§ Task directions:
Show each line of the records in which the word "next" occurs.
---- Source records
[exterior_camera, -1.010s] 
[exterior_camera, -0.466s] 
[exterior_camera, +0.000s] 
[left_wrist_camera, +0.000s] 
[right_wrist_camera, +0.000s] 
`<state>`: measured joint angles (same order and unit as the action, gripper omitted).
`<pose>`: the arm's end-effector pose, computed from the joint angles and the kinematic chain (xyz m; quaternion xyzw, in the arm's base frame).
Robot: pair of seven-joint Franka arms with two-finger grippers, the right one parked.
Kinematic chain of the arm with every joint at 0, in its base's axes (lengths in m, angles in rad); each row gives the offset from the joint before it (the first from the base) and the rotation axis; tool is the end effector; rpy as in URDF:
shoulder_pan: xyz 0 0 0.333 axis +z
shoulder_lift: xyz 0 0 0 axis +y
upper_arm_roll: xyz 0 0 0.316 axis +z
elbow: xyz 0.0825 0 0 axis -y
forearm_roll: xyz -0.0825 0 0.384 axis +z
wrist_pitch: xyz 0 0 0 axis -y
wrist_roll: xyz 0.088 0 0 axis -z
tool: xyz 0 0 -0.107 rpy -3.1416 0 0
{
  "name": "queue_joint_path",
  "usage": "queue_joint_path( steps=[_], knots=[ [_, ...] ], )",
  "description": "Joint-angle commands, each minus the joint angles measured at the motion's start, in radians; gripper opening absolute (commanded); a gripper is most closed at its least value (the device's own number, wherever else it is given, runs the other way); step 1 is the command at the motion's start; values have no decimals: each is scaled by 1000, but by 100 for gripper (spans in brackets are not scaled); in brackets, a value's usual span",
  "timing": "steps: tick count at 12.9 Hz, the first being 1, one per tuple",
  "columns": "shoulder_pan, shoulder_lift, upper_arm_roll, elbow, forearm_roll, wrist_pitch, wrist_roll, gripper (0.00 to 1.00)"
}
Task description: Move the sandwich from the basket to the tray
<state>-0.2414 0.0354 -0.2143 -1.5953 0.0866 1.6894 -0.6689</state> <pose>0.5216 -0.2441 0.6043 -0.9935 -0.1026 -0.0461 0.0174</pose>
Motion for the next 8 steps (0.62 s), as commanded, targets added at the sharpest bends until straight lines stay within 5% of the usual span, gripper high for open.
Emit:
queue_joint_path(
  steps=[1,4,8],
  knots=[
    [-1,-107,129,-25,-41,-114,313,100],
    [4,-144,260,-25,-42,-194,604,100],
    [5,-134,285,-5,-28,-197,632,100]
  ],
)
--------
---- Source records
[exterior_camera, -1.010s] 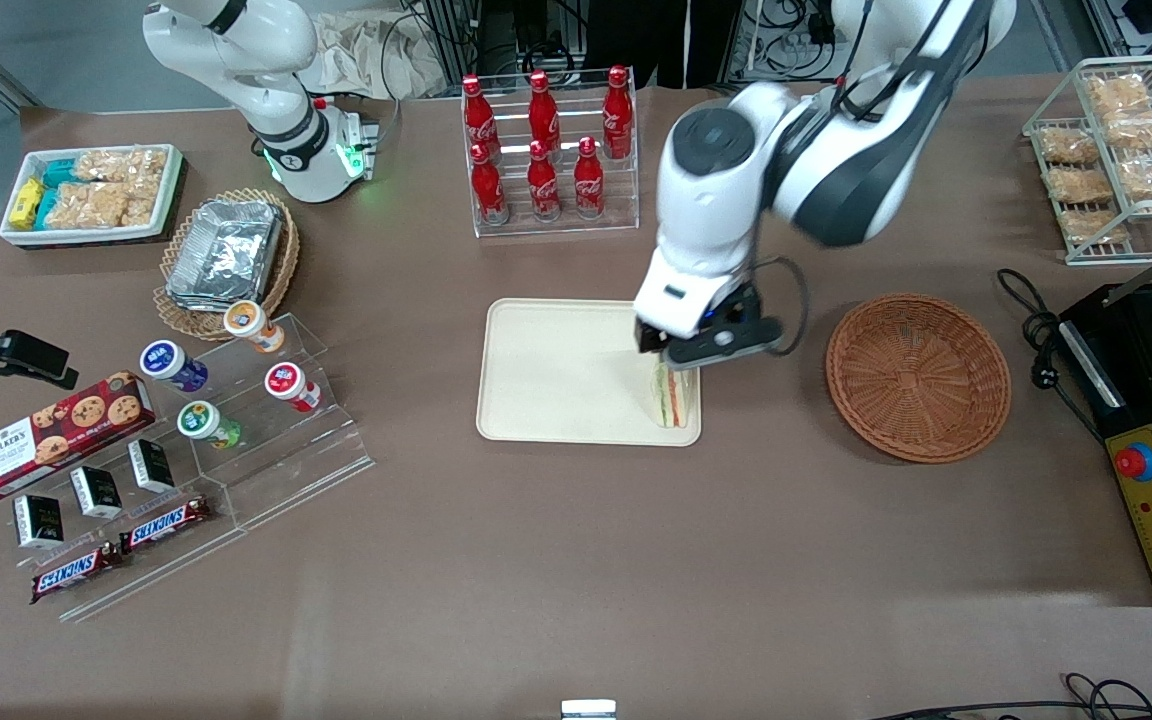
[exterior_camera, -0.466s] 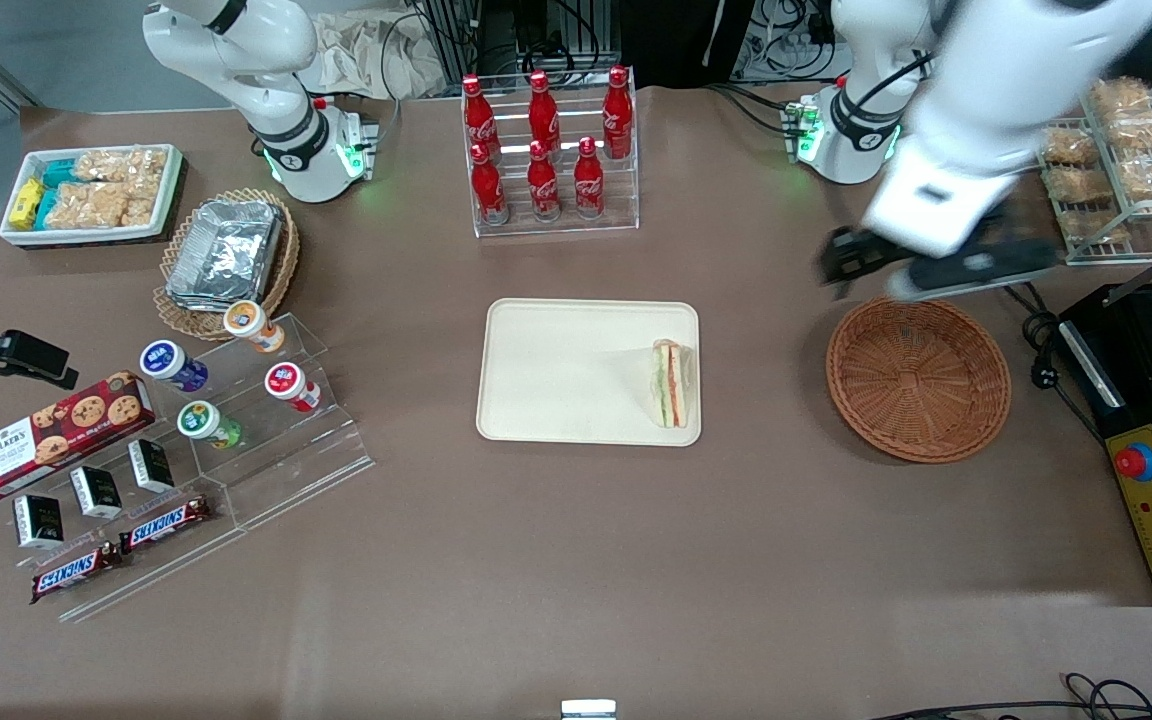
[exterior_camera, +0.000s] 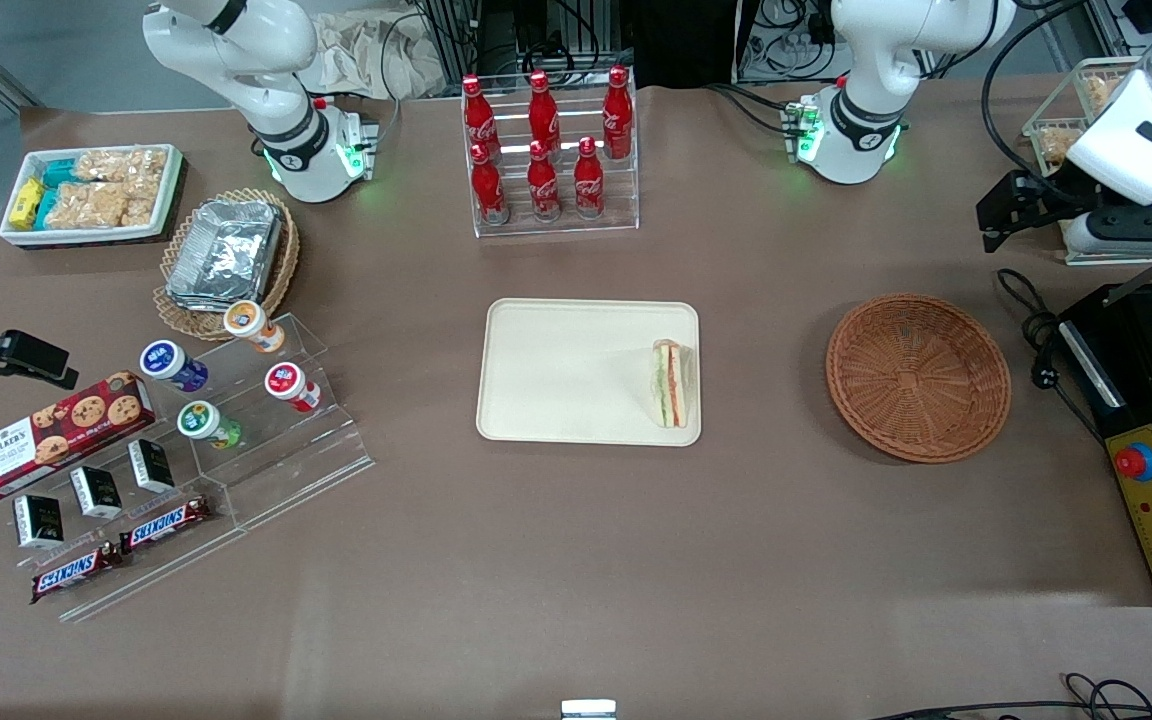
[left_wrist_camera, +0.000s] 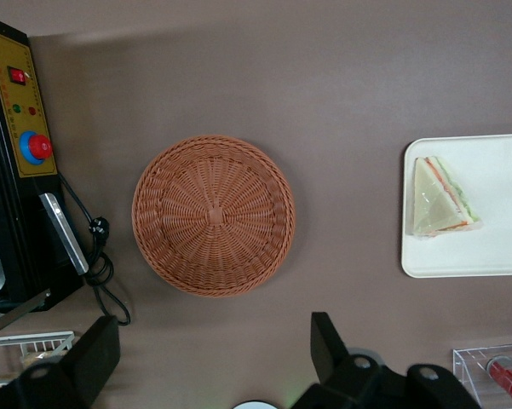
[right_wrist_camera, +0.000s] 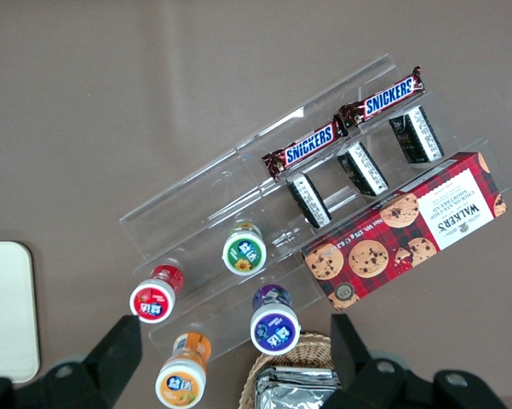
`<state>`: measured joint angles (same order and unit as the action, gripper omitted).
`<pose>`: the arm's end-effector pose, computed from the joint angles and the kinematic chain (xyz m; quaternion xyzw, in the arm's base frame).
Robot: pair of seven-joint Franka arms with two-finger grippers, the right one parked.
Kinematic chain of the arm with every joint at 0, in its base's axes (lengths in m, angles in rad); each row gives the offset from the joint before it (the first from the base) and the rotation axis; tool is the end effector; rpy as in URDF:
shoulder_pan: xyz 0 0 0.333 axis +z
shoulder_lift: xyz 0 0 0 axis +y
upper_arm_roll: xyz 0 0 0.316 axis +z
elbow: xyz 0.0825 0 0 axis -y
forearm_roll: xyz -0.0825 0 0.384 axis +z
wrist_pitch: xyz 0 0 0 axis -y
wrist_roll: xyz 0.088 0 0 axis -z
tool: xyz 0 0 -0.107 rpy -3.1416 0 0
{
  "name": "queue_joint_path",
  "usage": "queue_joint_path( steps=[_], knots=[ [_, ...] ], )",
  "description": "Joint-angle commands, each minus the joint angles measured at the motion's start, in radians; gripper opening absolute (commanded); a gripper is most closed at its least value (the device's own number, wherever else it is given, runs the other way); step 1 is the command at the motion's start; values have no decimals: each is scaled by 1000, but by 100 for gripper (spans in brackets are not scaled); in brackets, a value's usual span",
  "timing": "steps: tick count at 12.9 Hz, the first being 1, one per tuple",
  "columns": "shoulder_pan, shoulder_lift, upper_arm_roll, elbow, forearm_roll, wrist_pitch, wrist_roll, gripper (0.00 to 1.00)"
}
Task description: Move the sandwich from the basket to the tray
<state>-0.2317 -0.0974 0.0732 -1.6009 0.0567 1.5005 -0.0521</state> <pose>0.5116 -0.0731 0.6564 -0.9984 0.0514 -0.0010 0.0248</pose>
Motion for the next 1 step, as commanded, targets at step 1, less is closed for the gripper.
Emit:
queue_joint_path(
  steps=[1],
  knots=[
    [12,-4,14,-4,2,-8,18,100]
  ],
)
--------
§ Response:
Motion for the next 8 steps (0.62 s), as commanded, targets added at the sharpest bends until straight lines stay within 5% of the usual span, gripper high for open.
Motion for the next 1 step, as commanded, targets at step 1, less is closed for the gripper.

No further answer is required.